# Missing Ram (3.5Gb on 4Gb Machine)



## TrevaUk (Apr 19, 2008)

My machine has 4GB installed but only 3.5 Gb (3582mb) is usable
I am using Vista Ultimate x64 Edition

I recently upgraded my OS from XP Pro 32 to Vista Ultimate 64 but I'm still missing about 512 mbs of my installed memory.

The memory is installed is 2Gb X 2 6400 DDR2 800(Matched Pair) in dual channel configuration. brand 'GeIL Black Dragon'
I have room for another 2 memory cards for a total of 8Gb Max.

Motherboard is an ASUS M2N-e ATX
CPu is AMD Athlon64 X2 Dual Core Processor 3800+ (2.01GHz)

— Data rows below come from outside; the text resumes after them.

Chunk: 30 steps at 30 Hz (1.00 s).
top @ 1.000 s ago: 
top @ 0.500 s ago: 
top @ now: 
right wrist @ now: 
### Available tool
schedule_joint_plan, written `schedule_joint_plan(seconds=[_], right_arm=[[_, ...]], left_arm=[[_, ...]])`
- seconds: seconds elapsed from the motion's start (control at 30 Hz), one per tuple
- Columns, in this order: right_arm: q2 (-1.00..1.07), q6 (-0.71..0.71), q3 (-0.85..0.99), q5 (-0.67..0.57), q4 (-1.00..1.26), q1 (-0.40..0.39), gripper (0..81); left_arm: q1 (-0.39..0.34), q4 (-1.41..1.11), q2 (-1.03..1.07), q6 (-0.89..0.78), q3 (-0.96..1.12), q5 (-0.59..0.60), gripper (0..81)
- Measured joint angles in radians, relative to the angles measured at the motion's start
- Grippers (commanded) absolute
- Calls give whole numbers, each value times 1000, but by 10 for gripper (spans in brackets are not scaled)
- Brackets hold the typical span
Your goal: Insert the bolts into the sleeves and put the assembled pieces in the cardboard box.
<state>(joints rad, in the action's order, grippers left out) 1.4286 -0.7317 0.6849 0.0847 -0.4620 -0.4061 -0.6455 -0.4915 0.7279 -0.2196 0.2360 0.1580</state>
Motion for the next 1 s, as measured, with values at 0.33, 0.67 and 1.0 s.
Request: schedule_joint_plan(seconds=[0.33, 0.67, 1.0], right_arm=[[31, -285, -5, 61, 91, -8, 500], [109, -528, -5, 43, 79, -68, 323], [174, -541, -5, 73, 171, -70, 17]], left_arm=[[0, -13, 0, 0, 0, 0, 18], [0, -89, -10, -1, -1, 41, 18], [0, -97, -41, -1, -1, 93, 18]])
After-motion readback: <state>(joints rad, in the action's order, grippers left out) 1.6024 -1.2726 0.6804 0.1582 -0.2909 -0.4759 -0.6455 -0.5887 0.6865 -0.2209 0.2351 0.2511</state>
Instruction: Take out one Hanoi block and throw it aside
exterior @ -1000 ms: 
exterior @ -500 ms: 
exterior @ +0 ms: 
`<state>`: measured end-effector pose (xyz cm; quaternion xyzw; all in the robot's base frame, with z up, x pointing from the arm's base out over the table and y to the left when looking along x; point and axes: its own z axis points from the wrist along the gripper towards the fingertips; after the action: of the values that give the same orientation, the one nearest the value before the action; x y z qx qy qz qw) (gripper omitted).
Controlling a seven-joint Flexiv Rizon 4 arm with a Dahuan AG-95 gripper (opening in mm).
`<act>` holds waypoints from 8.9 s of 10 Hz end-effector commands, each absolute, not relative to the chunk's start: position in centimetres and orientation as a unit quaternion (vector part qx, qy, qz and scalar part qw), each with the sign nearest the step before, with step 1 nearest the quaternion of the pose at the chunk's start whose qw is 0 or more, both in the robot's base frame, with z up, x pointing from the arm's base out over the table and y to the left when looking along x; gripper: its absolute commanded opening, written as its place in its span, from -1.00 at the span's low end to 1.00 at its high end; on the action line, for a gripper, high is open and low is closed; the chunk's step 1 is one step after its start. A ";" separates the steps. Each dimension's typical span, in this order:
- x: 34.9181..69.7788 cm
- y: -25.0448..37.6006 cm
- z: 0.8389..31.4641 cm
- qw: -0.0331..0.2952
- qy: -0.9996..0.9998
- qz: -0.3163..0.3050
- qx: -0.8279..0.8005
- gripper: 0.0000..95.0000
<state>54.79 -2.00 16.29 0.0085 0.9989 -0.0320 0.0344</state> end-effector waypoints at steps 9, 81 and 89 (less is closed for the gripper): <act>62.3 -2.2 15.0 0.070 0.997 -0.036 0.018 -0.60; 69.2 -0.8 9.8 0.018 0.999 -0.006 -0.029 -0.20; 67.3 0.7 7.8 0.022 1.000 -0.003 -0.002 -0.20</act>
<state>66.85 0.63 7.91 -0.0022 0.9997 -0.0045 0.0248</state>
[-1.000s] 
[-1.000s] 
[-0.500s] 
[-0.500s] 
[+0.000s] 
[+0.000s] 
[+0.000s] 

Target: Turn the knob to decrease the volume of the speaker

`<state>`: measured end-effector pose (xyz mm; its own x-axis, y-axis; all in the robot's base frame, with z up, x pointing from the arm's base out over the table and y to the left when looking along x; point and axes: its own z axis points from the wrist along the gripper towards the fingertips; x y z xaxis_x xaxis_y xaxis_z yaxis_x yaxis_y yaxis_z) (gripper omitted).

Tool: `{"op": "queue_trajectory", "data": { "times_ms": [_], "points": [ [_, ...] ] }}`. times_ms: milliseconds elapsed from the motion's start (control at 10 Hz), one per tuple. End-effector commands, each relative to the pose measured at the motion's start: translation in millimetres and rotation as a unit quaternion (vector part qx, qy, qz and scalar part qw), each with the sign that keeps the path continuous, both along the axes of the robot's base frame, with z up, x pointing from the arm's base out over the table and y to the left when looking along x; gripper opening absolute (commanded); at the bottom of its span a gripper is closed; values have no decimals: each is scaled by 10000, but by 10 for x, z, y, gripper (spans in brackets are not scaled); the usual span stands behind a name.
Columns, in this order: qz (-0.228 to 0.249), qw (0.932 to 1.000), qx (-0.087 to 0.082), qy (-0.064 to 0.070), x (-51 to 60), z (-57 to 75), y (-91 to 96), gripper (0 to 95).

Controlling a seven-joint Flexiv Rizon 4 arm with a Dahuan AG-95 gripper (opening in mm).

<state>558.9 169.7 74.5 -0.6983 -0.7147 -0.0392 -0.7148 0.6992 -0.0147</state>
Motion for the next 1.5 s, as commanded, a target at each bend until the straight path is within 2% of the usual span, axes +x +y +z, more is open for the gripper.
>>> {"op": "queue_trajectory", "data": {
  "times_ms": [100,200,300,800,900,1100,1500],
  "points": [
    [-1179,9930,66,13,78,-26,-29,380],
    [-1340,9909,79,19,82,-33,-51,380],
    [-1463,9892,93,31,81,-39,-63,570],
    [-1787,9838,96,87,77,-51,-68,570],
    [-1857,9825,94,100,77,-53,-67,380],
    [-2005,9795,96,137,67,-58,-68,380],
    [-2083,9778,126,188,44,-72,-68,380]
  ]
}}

Graphics Card is a Nvidia Geforce 8800 GTX OC2 768mb

*Image*


----------



## OMGmissinglink (Sep 24, 2006)

If your using sli gpu's mapping will use aprox 500mb.


----------



## TrevaUk (Apr 19, 2008)

OMGmissinglink said:


> If your using sli gpu's mapping will use aprox 500mb.


I don't have SLi, just a single GPU


----------



## OMGmissinglink (Sep 24, 2006)

TrevaUk said:


> I don't have SLi, just a single GPU



Single GPU will map half of 500gb's other devices & OS settings in your system are using the other half.. 

If its not broke don't fix it !!


----------



## magnethead (Mar 18, 2006)

OMGmissinglink said:


> Single GPU will map half of 500gb's other devices & OS settings in your system are using the other half..
> 
> If its not broke don't fix it !!


I don't see it taking any 256 on my system for my 9800?

this is a desktop correct?

I still agree something is wrong.


----------



## OMGmissinglink (Sep 24, 2006)

Vista 64bit misreporting 4gb ram
http://support.microsoft.com/kb/929605

There is another artical that when sli is used Vista OS maps out aprox 500mb..

http://www.nerdgrind.com/windows-vista-shows-less-than-4-gb-of-ram-installed/


----------



## airless (Aug 3, 2008)

I had 2gb in my machine and it said i have 1gb. I figured out the RAM wasn't in correctly. Try that.


----------



## TrevaUk (Apr 19, 2008)

UPDATE: I have just looked at the bios and bios reports 4096MB Installed but only 3583MB Usable, see pic









I'm not using SLI, just one GPU (Geforce 8800 GTX 768MB), This GPU has it's own memory and does not need system ram.
This is a desktop PC


----------



## McNinja (Jun 22, 2008)

hey TrevaUK look at OMGmissinglink's first link it explain's it under workaround

this one http://support.microsoft.com/kb/929605

and why are you so worried??? it'll never use all of the 3.5gb


----------



## justpassingby (Mar 11, 2007)

All is explained in the microsoft support article (see post#6).

The amount of reported RAM will be the amount of physical RAM minus the amount of physical address space reserved for the other PCI devices. Enter the BIOS and see if there's a memory remap feature (refer to the motherboard's manual). If the motherboard suports it this will allow to map the PCI devices' addresses above the usual 4GB limit.

See this for a visual explanation (Vista and XP allocate the RAM in the same way) :
http://h20331.www2.hp.com/Hpsub/downloads/RAM_Allocation_w-WinXP_HP_MWP_x64.pdf


----------